Loco le decían. Loco que vivía con sólo pájaros en la cabeza. Loco de remate. Sin embargo mi amigo Facundo Cabral, una vez me explicó que esa será la salvación. Dijo Facundo, “hay que hacerle el amor a las mujeres en los ómnibus y en las plazas. A las buenas y a las malas. Por las buenas y por las malas. Y así en solo nueve meses nacerán hijos locos. Benditamente locos, y por locos tan libres y por libres tan bellos, que harán un paraíso de este maldito infierno, donde las banderas se pudren patrióticamente y las madres alimentan sus hijos sólo para la guerra”.
Pienso en Moisés, en Jesús, Wagner, en Nietzsche, en Schopenhauer, en el gran Whitman, en Einstein, en tantos. Los locos crearon todo, en tanto los cuerdos no creaban ni crean nada. Ellos sólo ocupan lugar y consumen. Trabajan como ahora, para ganar aquello con lo que compran lo que ellos no creaban ni podían crear. Al no poder hacerlo, con el dinero debían esclavizar al que lo hacía. En fin, así estamos en este mundo de locos.
Un mundo tan inmerso en la locura, que muchos aseguran que a Jacobo Fijman, por haber cumplido sus deberes para con la belleza, Dios lo había ascendido de poeta a santo, además de encerrarlo en el borda para salvarlo de las mediocridades de una sociedad que lo hubiera distraído peligrosamente
Me dijo el padre Francisco antes de ir a misionar a Formosa, “… ¿Loco?, Loco san Francisco, el de Asís, que hablaba con los animales, pero gracias a ellos y su locura, pudo descifrar la formula de la felicidad. Lo poco que deseo lo deseo poco, ya que le deseo es la hipótesis de conflicto”.
¿Locas?, Locas aquella Magdalena de una esquina en Mar del Plata, que mientras oficiaba yo de vigilador, ella me convidaba con su historia de fuerza y locura para seguir amando cada noche para luego olvidar. Así sostenía sus hijos, me dijo, que sólo conocían y recordarían una madre feliz, haciendo lo que podía para sus bien.
¿Loco me decís?, ¿loco en parte o en todo?, ¿Cuándo estoy solo, cuándo es con otros?
¿Loco de la cabeza quizás, o loco del alma?
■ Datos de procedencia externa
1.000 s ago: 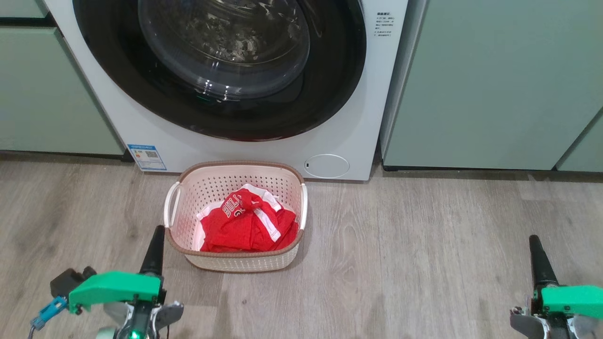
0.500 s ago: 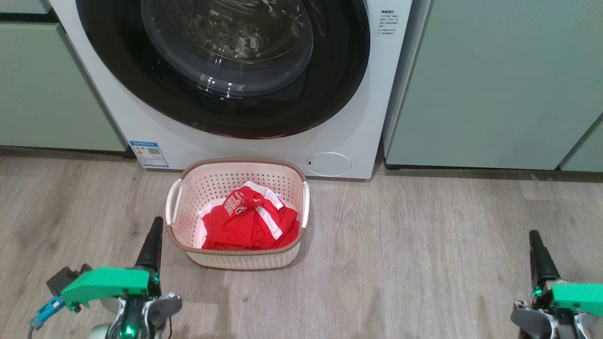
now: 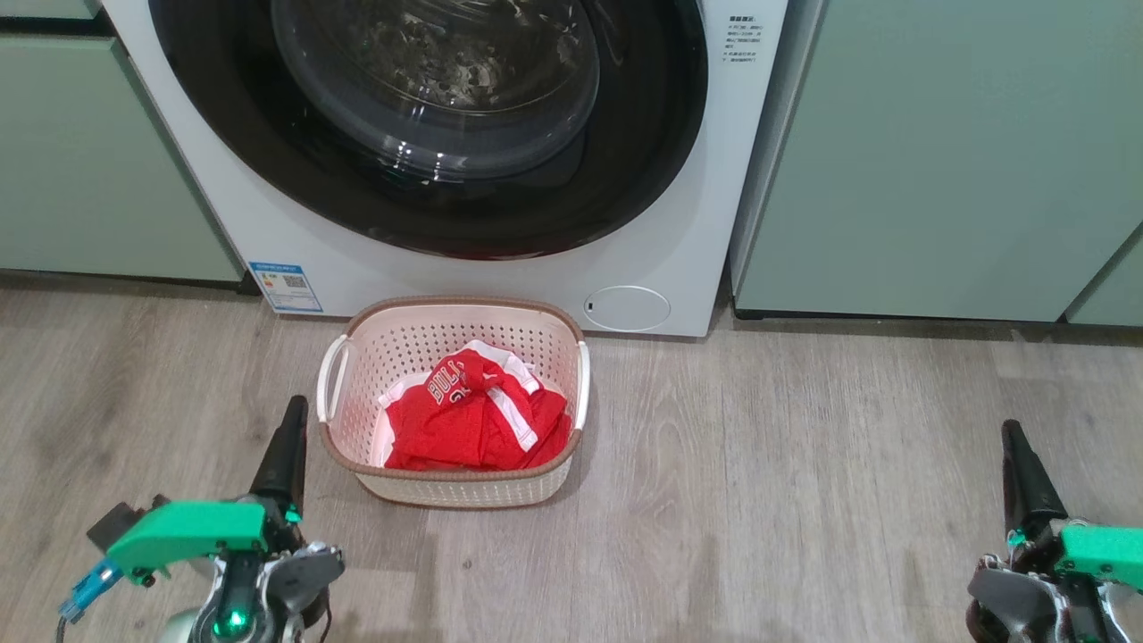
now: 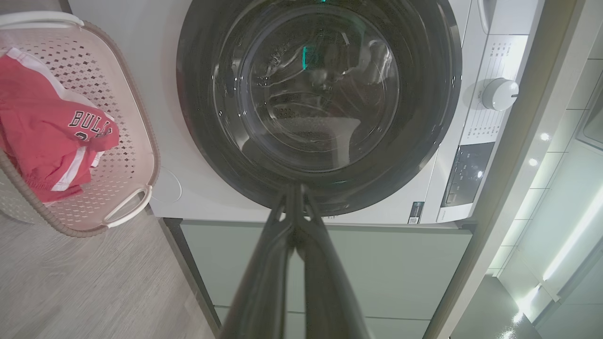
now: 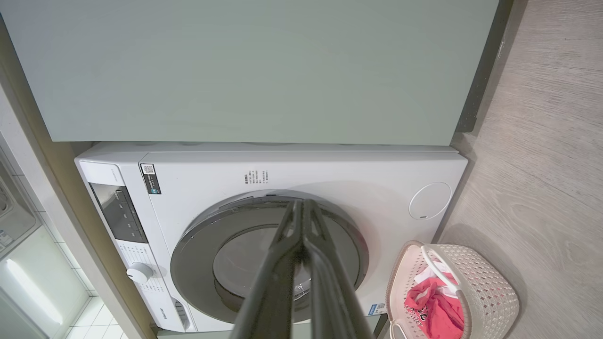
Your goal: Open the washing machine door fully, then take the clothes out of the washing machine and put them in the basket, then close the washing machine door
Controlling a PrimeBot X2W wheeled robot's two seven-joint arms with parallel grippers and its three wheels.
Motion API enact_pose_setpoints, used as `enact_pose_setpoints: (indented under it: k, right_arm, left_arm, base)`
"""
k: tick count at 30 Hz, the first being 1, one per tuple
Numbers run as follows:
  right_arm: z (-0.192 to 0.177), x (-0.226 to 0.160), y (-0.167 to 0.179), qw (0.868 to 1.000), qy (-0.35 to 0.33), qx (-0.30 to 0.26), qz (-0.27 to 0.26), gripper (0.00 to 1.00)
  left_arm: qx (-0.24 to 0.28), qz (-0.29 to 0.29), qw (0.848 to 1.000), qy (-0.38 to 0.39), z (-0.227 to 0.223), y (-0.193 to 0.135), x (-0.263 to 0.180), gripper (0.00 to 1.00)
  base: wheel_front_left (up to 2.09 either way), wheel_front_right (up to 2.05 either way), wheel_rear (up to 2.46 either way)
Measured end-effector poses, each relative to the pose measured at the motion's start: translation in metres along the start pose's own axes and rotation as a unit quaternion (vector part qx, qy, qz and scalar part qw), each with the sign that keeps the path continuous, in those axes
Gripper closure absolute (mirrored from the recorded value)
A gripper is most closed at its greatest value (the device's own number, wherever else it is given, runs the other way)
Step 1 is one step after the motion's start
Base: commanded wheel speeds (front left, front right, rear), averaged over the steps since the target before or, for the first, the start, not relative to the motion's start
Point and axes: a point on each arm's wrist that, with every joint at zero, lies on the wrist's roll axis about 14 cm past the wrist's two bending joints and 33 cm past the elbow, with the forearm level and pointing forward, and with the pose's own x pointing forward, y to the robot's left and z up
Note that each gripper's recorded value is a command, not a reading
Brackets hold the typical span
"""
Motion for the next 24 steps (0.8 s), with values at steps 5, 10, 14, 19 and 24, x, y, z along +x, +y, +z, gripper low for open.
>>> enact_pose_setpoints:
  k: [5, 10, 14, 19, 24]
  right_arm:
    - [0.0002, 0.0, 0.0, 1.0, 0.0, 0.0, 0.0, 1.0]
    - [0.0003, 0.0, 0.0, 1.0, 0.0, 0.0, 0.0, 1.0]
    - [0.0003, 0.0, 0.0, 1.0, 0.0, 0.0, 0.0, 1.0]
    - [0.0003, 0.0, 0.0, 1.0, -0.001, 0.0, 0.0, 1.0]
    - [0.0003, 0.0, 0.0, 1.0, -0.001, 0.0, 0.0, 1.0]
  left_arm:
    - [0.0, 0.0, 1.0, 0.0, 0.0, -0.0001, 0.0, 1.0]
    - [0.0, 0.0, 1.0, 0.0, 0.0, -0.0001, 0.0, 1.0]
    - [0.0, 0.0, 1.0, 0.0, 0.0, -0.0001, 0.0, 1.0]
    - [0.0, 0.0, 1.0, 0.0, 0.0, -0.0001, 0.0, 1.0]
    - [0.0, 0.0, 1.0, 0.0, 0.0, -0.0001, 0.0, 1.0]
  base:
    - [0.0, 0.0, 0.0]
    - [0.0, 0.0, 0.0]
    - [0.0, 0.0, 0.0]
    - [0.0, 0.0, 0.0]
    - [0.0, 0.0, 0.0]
En verdad, no loco por cordura, sino loco por soltura.
Si por guarda algo del instinto humano perdido, si por respetar aquello que me convence, loco me decís, pues loco soy. Como loco es aquel que bendice lo que el loco hace en su verdad, como los niños.
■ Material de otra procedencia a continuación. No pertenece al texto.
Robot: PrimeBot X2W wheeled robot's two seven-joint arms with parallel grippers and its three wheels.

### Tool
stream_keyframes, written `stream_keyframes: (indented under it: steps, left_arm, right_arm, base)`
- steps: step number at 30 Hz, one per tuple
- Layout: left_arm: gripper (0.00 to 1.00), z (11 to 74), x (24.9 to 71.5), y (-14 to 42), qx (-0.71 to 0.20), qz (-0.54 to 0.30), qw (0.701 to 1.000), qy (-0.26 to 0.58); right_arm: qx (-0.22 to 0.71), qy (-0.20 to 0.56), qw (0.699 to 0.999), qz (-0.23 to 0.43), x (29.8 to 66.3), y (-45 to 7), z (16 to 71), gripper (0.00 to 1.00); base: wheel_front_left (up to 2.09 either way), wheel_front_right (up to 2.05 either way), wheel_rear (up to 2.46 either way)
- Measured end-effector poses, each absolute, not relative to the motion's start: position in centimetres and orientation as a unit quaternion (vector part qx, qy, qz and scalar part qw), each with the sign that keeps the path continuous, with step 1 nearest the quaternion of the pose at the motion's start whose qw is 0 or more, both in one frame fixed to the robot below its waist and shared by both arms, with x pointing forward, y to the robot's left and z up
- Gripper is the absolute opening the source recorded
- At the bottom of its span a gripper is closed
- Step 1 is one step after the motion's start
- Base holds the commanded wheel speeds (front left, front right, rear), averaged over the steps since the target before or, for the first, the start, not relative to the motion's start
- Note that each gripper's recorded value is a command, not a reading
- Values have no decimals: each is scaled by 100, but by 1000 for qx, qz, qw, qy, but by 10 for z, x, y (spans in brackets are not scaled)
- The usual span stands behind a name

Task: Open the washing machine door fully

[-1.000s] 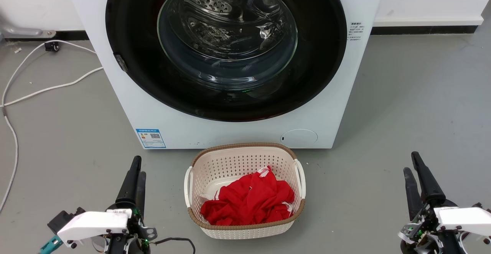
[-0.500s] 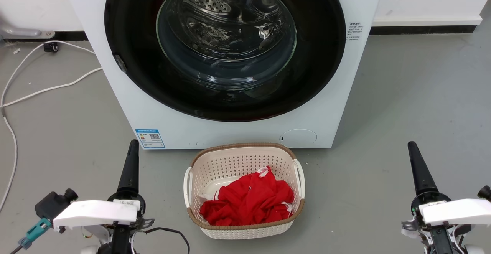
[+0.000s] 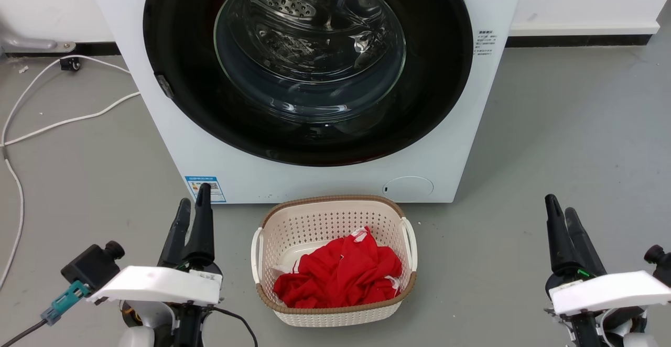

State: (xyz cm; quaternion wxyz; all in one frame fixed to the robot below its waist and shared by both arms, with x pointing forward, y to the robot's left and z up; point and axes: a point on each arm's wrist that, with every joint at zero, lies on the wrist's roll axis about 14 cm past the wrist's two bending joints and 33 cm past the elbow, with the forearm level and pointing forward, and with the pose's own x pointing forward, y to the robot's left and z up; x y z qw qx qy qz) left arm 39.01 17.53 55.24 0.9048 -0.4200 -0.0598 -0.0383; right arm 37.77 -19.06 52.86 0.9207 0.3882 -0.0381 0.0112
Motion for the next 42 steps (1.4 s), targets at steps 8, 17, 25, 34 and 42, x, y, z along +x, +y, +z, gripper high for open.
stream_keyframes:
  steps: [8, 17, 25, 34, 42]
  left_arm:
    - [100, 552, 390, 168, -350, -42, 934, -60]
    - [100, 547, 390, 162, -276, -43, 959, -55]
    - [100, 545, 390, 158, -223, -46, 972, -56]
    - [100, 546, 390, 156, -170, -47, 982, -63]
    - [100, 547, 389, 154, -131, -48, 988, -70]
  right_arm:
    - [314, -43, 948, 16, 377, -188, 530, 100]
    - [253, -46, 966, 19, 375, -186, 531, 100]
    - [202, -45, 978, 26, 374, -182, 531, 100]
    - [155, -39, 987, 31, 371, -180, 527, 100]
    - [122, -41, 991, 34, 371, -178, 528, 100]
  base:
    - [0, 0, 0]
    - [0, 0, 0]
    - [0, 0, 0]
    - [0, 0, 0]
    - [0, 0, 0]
Bienvenido los locos entonces. Como me dijo Santiago Kovdaloff en alguna oportunidad, “el pasaje de la cordura a la locura, tiene que ver con aquello que brilla por su ausencia. En la cordura, aquello que falta para animarse a ser uno mismo y en la locura, aquello que carga con el abismo de la sinceridad”.